▸ **Work task**: Hand back every line from the beginning of the data below through the line containing "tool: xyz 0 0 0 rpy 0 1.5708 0", word for word and free of pictures.

▸ **Recorded information**:
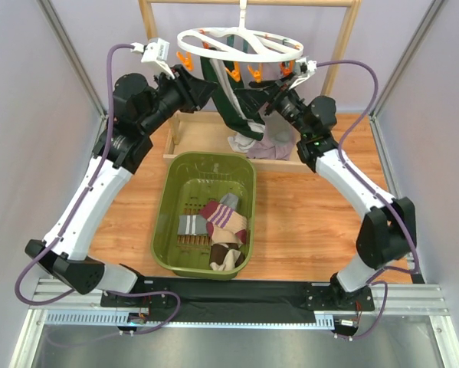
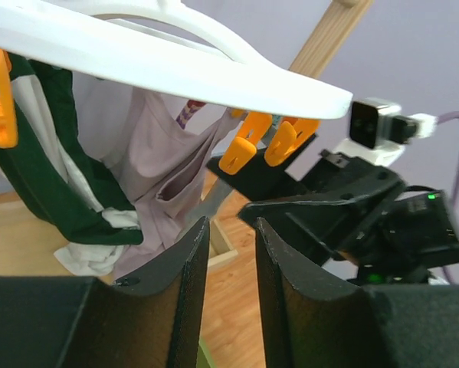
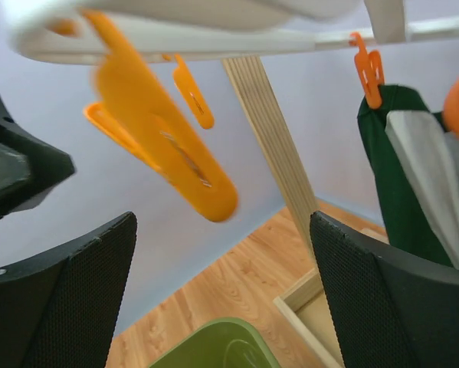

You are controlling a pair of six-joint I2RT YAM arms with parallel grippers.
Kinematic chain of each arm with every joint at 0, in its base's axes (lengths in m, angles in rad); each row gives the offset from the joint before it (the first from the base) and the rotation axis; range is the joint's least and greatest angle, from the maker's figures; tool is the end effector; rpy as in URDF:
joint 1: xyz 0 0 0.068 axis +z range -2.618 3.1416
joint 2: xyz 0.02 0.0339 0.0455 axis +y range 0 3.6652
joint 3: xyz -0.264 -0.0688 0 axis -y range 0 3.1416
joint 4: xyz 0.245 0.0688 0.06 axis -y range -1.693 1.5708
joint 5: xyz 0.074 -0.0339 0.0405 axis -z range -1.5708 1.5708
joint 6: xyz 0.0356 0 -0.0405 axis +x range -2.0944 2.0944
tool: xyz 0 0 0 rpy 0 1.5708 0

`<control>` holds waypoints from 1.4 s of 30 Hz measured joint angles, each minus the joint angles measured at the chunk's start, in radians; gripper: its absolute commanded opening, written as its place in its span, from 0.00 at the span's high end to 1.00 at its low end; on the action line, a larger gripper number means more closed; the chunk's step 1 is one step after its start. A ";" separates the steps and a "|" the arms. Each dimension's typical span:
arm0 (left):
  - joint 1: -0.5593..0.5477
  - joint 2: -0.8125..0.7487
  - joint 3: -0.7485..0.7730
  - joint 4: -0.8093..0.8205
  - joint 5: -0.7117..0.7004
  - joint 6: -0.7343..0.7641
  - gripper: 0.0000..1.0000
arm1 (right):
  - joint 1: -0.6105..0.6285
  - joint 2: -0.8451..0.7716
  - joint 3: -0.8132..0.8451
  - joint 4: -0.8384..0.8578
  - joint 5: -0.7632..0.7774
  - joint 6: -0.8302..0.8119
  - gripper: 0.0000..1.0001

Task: Clip the socks to the hanger
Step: Open the clamp at the hanger.

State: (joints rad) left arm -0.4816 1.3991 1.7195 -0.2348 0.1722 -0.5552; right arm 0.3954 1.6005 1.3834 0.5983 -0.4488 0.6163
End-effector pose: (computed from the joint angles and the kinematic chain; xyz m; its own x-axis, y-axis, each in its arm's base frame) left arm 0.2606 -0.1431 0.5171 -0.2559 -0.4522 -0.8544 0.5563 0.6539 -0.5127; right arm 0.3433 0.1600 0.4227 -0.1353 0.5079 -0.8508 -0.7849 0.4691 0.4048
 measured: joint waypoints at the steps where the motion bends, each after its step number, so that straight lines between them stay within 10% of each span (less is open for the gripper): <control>1: 0.001 -0.003 -0.002 0.002 0.005 -0.001 0.61 | 0.000 0.026 0.002 0.030 -0.006 0.025 0.06; 20: 0.037 -0.085 -0.062 0.026 0.037 -0.001 0.59 | 0.000 0.171 0.085 0.438 -0.042 0.294 0.29; 32: 0.046 -0.074 -0.073 0.056 0.089 -0.046 0.58 | 0.000 0.204 0.095 0.476 -0.040 0.335 0.64; 37: 0.047 0.004 0.008 0.062 0.133 -0.100 0.52 | 0.000 0.187 0.093 0.463 -0.050 0.320 1.00; 42: 0.048 0.079 0.055 0.069 0.169 -0.181 0.52 | 0.000 0.176 0.094 0.445 -0.069 0.312 0.94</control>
State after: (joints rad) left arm -0.4332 1.4776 1.7741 -0.1654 0.3416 -0.7364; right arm 0.3958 1.7763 1.4776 1.0435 -0.5179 0.9287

▸ **Solution for this exercise**:
You are controlling a pair of six-joint I2RT YAM arms with parallel grippers.
Kinematic chain of each arm with every joint at 0, in its base's axes (lengths in m, angles in rad); each row gives the offset from the joint before it (the first from the base) and the rotation axis; range is the joint's least and greatest angle, from the maker's figures; tool is the end effector; rpy as in URDF:
joint 1: xyz 0 0 0.068 axis +z range -2.618 3.1416
joint 2: xyz 0.02 0.0339 0.0455 axis +y range 0 3.6652
joint 3: xyz -0.264 -0.0688 0 axis -y range 0 3.1416
joint 4: xyz 0.245 0.0688 0.06 axis -y range -1.693 1.5708
joint 5: xyz 0.074 -0.0339 0.0405 axis -z range -1.5708 1.5708
joint 6: xyz 0.0356 0 -0.0405 axis +x range -2.0944 2.0944
tool: xyz 0 0 0 rpy 0 1.5708 0

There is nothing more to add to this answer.